◆ **Task details**: Go through the listing and copy every line word for word.

◆ **Given data**:
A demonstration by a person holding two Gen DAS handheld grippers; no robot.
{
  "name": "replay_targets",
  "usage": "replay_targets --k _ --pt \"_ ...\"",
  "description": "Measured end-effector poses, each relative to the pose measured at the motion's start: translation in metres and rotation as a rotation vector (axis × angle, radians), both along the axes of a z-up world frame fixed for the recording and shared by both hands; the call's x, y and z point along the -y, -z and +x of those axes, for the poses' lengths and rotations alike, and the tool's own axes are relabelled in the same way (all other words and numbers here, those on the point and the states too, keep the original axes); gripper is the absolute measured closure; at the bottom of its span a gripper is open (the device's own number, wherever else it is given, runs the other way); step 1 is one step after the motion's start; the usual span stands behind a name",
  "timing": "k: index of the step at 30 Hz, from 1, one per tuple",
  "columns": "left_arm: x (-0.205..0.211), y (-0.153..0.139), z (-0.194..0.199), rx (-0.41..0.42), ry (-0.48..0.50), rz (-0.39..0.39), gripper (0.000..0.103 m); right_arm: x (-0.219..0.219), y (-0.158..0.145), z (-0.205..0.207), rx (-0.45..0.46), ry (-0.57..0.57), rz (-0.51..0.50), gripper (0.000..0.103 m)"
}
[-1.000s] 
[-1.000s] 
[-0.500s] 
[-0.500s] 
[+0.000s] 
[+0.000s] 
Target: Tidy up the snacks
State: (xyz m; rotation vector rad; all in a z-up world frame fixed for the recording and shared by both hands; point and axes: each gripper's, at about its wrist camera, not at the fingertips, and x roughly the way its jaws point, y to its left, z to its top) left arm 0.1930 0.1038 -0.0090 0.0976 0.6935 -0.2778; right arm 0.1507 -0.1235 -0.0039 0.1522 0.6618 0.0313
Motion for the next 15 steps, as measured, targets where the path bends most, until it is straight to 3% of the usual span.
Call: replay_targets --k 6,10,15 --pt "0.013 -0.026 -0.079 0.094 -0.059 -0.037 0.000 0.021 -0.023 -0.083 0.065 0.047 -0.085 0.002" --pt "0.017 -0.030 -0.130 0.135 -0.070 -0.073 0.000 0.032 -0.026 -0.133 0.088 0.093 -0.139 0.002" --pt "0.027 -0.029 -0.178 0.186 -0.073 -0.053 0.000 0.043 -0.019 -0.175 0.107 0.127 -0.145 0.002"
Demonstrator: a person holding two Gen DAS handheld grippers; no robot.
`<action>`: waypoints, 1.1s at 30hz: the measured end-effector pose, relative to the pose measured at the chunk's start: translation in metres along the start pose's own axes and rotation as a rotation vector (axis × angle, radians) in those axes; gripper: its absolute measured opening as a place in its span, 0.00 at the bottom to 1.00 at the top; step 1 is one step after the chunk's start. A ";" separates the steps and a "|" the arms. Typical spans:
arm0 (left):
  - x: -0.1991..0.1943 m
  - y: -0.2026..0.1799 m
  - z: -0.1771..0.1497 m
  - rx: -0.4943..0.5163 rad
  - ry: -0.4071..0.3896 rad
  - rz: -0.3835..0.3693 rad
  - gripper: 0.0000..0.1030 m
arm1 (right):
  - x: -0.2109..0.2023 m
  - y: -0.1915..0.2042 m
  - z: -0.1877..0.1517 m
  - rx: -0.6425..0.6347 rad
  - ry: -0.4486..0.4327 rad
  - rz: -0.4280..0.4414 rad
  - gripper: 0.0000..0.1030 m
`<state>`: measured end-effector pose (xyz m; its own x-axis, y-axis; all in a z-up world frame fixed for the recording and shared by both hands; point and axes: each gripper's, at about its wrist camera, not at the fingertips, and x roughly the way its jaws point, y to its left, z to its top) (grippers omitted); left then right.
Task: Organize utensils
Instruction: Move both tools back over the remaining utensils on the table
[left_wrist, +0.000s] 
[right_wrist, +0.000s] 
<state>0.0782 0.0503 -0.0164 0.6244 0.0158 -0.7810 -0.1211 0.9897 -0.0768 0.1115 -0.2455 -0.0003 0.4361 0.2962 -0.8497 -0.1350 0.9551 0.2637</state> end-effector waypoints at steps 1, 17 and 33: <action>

◆ **Final answer**:
A demonstration by a person holding two Gen DAS handheld grippers; no robot.
{
  "name": "replay_targets",
  "usage": "replay_targets --k _ --pt \"_ ...\"",
  "description": "Measured end-effector poses, each relative to the pose measured at the motion's start: translation in metres and rotation as a rotation vector (axis × angle, radians), both along the axes of a z-up world frame fixed for the recording and shared by both hands; the call's x, y and z point along the -y, -z and +x of those axes, for the poses' lengths and rotations alike, and the tool's own axes are relabelled in the same way (all other words and numbers here, those on the point and the states too, keep the original axes); gripper is the absolute measured closure; at the bottom of its span a gripper is open (the device's own number, wherever else it is given, runs the other way); step 1 is one step after the motion's start; the usual span stands behind a name",
  "timing": "k: index of the step at 30 Hz, from 1, one per tuple",
  "columns": "left_arm: x (-0.205..0.211), y (-0.153..0.139), z (-0.194..0.199), rx (-0.41..0.42), ry (-0.48..0.50), rz (-0.39..0.39), gripper (0.000..0.103 m); right_arm: x (-0.219..0.219), y (-0.158..0.145), z (-0.205..0.207), rx (-0.45..0.46), ry (-0.57..0.57), rz (-0.51..0.50), gripper (0.000..0.103 m)"
}
[-1.000s] 
[-1.000s] 
[-0.500s] 
[-0.500s] 
[+0.000s] 
[+0.000s] 
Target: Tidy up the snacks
State: (xyz m; rotation vector rad; all in a z-up world frame fixed for the recording and shared by both hands; point and axes: each gripper's, at about its wrist camera, not at the fingertips, and x roughly the way its jaws point, y to its left, z to its top) left arm 0.1930 0.1038 -0.0090 0.0976 0.6935 -0.2778; right arm 0.1507 -0.1235 -0.0039 0.1522 0.6618 0.0313
Motion for the next 15 steps, as measured, targets where the path bends most, until it is straight to 3% of the usual span.
Call: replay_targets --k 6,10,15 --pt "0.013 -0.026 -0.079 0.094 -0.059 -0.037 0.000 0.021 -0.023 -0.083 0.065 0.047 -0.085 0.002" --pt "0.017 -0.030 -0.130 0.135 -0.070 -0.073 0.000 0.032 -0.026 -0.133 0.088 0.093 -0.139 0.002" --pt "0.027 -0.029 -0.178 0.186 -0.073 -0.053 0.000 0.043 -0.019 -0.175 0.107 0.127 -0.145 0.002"
Demonstrator: a person holding two Gen DAS handheld grippers; no robot.
`<action>`: waypoints, 1.1s at 30hz: the measured end-effector pose, relative to the pose measured at the chunk's start: translation in metres along the start pose's own axes and rotation as a rotation vector (axis × angle, radians) in those axes; gripper: its absolute measured opening as a place in its span, 0.00 at the bottom to 1.00 at the top; step 1 is one step after the chunk's start. A ";" separates the steps and a "|" the arms. Typical spans:
arm0 (left):
  - x: -0.1991..0.1943 m
  - y: -0.2026..0.1799 m
  - z: -0.1771..0.1497 m
  - rx: -0.4943..0.5163 rad
  - ry: -0.4071..0.3896 rad
  - rz: -0.3835..0.3693 rad
  - gripper: 0.0000..0.1030 m
arm1 (right):
  - x: -0.2109..0.2023 m
  - y: -0.1915..0.2042 m
  - z: -0.1877..0.1517 m
  - rx: -0.6425..0.6347 rad
  - ry: -0.4486..0.4327 rad
  - rz: -0.4280..0.4414 rad
  - gripper: 0.0000..0.1030 m
`<state>`: measured end-effector pose (xyz m; its own x-axis, y-axis; all in a z-up world frame fixed for the recording and shared by both hands; point and axes: each gripper's, at about its wrist camera, not at the fingertips, and x roughly the way its jaws point, y to its left, z to its top) (grippers omitted); left then right.
Task: Organize utensils
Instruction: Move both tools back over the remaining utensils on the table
[left_wrist, +0.000s] 
[right_wrist, +0.000s] 
<state>0.0782 0.0503 -0.0164 0.6244 0.0158 -0.7810 -0.1211 0.9897 -0.0768 0.1115 -0.2455 -0.0003 0.4361 0.2962 -0.8497 -0.1350 0.9551 0.2637</state> end-effector waypoints at steps 1, 17 and 33: <action>

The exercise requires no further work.